How Services discover each other in MicroServices.
In a simple monolithic application, all services run in the same instance. Successful applications tend to grow over time and eventually become huge. Once the application has become huge, it becomes a monstrous monolith. Additionally, as the services grow, the load grows, and the team grows. With time, the monolithic application will slowly be transformed into a set of independent services. In other words, the monolithic application is transformed into a Microservices architecture.
With Microservices, comes the issue of service discovery. With multiple independent services in place, each running on its own set of instances. An instance might go down and a new instance added. So how will the instances identify each other?
There are two ways services discover each other:
Server-side discovery.
In this discovery, a load balancer is set up between two services. All service A instances know and use a single IP address(or domain name) of the Load balancer. The client sends a request to the LB(Load Balancer), and the LB forwards the requests to Service B instances.
Load balancers are an interesting set of infrastructure that I will talk about soon.
Client-side discovery.
With all client-side discovery, all service B instances register themselves in a shared location, called service registry.
Every service A instance reads this information from the service registry, gets the list of all available service B instances and picks one in particular instance to send a request to it.
Data replication allows any service registry node to serve read requests. So when service A asks the service registry about service B, any server in the cluster can respond with the recent information about Service B instances.
Important to note that service B instances need to constantly send heartbeat requests to the services registry.
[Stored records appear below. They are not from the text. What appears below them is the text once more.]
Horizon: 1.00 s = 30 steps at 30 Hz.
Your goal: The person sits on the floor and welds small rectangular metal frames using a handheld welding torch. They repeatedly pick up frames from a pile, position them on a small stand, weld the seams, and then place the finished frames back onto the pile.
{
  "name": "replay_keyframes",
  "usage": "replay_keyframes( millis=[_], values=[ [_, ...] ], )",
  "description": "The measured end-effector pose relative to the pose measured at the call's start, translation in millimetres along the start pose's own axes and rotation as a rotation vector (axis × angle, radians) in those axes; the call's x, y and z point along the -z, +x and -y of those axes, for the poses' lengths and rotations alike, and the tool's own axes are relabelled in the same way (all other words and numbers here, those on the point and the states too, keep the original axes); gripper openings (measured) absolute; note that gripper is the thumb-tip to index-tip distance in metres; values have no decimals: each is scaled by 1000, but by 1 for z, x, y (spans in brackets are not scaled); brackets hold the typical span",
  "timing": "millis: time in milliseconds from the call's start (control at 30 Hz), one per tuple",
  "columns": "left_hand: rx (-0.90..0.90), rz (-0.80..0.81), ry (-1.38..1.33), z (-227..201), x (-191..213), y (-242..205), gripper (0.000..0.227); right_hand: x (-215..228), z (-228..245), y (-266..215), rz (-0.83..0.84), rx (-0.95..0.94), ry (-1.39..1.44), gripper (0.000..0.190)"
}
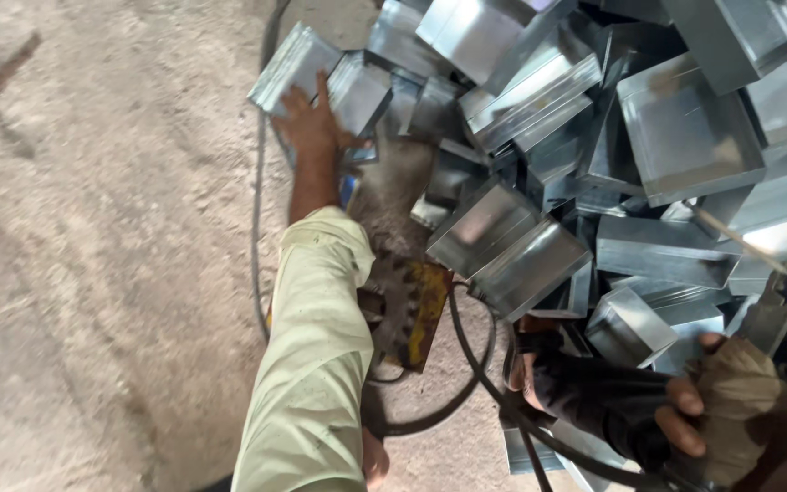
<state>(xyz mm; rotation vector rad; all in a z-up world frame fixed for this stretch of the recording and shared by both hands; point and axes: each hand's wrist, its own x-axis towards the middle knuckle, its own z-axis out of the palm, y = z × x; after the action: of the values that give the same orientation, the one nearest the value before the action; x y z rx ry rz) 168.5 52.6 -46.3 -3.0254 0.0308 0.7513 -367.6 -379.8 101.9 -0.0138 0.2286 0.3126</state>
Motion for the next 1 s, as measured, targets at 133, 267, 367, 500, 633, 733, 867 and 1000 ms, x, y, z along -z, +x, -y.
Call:
replay_keyframes(
  millis=[133, 267, 367, 500, 633, 733, 867, 1000],
  values=[
    [15, -15, -50, 9, -39, 17, 151, 4, 7, -2, 86, -42, -48, 89],
    [-14, -31, -195, 17, -36, 18, 140, -105, -45, 31, -372, 315, -217, 81],
    [36, 9, -460, 13, -3, -9, 127, -183, -98, 79, -819, 676, -712, 79],
    [-127, -141, -670, -22, 45, -89, 135, -230, -107, 100, -822, 729, -741, 76],
    [-305, -356, -725, -90, 39, -200, 132, -229, -109, 97, -702, 720, -690, 72],
    [-309, -189, -578, -146, -3, -262, 134, -222, -110, 97, -627, 701, -635, 63],
    [-479, -239, -516, -202, -84, -313, 139, -211, -117, 93, -505, 678, -511, 57],
    [-503, -161, -346, -202, -123, -339, 135, -212, -128, 92, -516, 591, -579, 63]
  ],
)
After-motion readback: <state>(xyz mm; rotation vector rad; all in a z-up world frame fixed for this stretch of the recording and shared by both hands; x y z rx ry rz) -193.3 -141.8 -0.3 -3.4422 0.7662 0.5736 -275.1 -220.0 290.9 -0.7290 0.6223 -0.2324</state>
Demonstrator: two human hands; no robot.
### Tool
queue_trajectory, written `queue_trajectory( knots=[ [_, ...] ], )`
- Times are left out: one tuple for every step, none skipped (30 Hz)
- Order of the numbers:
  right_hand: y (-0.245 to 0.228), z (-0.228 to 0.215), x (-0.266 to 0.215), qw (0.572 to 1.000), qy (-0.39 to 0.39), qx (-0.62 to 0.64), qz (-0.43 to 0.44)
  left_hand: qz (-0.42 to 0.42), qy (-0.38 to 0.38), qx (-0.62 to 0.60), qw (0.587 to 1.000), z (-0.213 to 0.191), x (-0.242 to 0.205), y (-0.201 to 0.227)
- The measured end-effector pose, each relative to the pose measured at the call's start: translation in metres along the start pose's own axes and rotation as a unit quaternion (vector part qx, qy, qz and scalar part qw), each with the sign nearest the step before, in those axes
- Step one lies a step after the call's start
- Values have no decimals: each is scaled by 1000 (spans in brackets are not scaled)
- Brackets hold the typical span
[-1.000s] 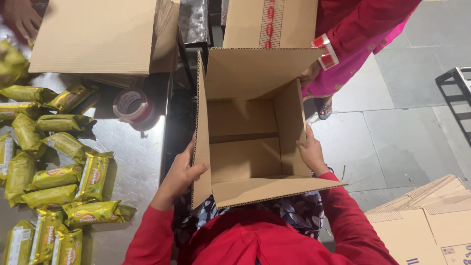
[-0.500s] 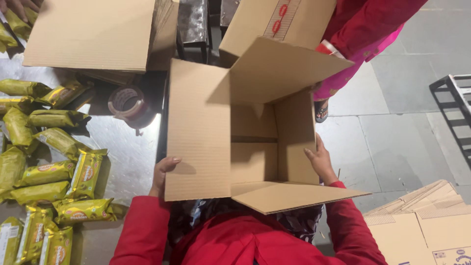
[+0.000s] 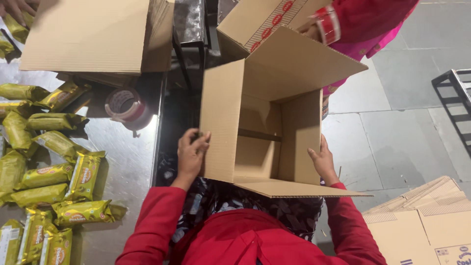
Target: The person packs yellow snack packets into a cardboard box, arranging them in neat rows. They then close the box flaps and seal the box with red tape. The person repeats this process with a second box.
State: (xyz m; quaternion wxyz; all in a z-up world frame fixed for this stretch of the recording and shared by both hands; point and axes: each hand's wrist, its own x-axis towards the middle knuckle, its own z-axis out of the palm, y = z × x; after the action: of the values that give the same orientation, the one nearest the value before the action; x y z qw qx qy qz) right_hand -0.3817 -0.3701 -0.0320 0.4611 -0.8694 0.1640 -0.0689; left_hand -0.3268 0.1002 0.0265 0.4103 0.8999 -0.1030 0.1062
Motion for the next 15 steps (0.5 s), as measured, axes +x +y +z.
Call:
queue_trajectory(
  knots=[
    [-3, 0, -1, 1000, 6, -19, -12, 7, -26, 45, 999, 9, -2, -3],
    [-5, -1, -5, 999, 6, -31, -7, 9, -54, 88, 995, 19, -9, -7],
    [-8, 0, -8, 999, 5, -44, -1, -17, -81, 54, 995, 26, -10, -12],
    [-13, 1, -8, 998, 7, -55, 2, -41, -106, 20, 993, 31, -3, -17],
    [-16, 2, -13, 997, 6, -78, -2, -64, -130, -13, 989, 32, 3, -20],
    [-19, 4, -16, 995, 11, -97, -7, -109, -180, -41, 977, 27, 14, -23],
    [-23, 6, -17, 993, 16, -116, -12, -154, -230, -68, 959, 19, 24, -25],
    [-24, 8, -20, 991, 17, -135, -2, -202, -281, -95, 933, 12, 25, -25],
    [-26, 12, -21, 988, 17, -154, 7, -163, -281, -75, 943, 12, 25, -22],
    [-26, 15, -25, 984, 18, -174, 18, -123, -282, -54, 950, 19, 24, -16],
    [-27, 18, -29, 985, 21, -172, 7, -82, -284, -34, 955, 24, 23, -15],
    [-30, 20, -31, 985, 27, -170, -5, -106, -278, -17, 955, 28, 21, -16],
    [-34, 22, -33, 985, 32, -169, -18, -130, -272, 0, 954, 33, 16, -19],
    [-38, 27, -37, 984, 26, -174, -17, -154, -269, 16, 951, 39, 14, -24],
    [-44, 33, -38, 983, 19, -180, -17, -184, -286, 30, 940, 41, 21, -34]
  ],
)
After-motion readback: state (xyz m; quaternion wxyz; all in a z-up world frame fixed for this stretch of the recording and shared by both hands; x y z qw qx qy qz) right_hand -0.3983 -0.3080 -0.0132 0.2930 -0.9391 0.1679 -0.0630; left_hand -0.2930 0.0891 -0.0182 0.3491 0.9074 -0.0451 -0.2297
For example, every few seconds, to notify the registry that instances are alive.
When a new instance is added, it sends a request to the service registry with its IP address and port number. The service registry replicates this new instance information across the cluster instances.
It is important to note that sometimes, Service A instances may want to cache results coming from the services registry. Why? because the registry service itself may become unavailable. For instance, due to network failure.
So how do services retrieve information from the service registry? There are two options for how we can integrate services with the query API of the service registry.
Using service registry client.
Using service registry daemon process.
The most straightforward option is to implement a service registry client component and embed this client into the service application. The client knows how to talk to the service registry and how to cache the information returned from it.
The main benefit of this approach is that it is easy to implement and maintain. But this pattern requires us to have clients written in different languages. For instance in Java, we will need a Java Client, for Python, we will need a Python client and so on.
A different approach is to decouple the application and the Service registry client by creating a separate daemon process. This process runs on every service A machine in the cluster. It is connected to the services registry, retrieves information from it and stores it locally.
We can further this and use the information to configure a Load balancer process running on the same machine. The application then sends requests to the Load balancer, and the Load balancer sends these requests out to service B instances. The daemon approach is programming language agnostic. This means that it doesn't have to be in the same language as the services application. Secondly, the approach is less error-prone. The daemon process uses its own memory space. If there are bugs introduced in the daemon application, the services application is not impacted. And when the daemon process experiences issues while talking to the services registry, all these faults are isolated to the daemon process only.
Thank you for your time and see you in the next.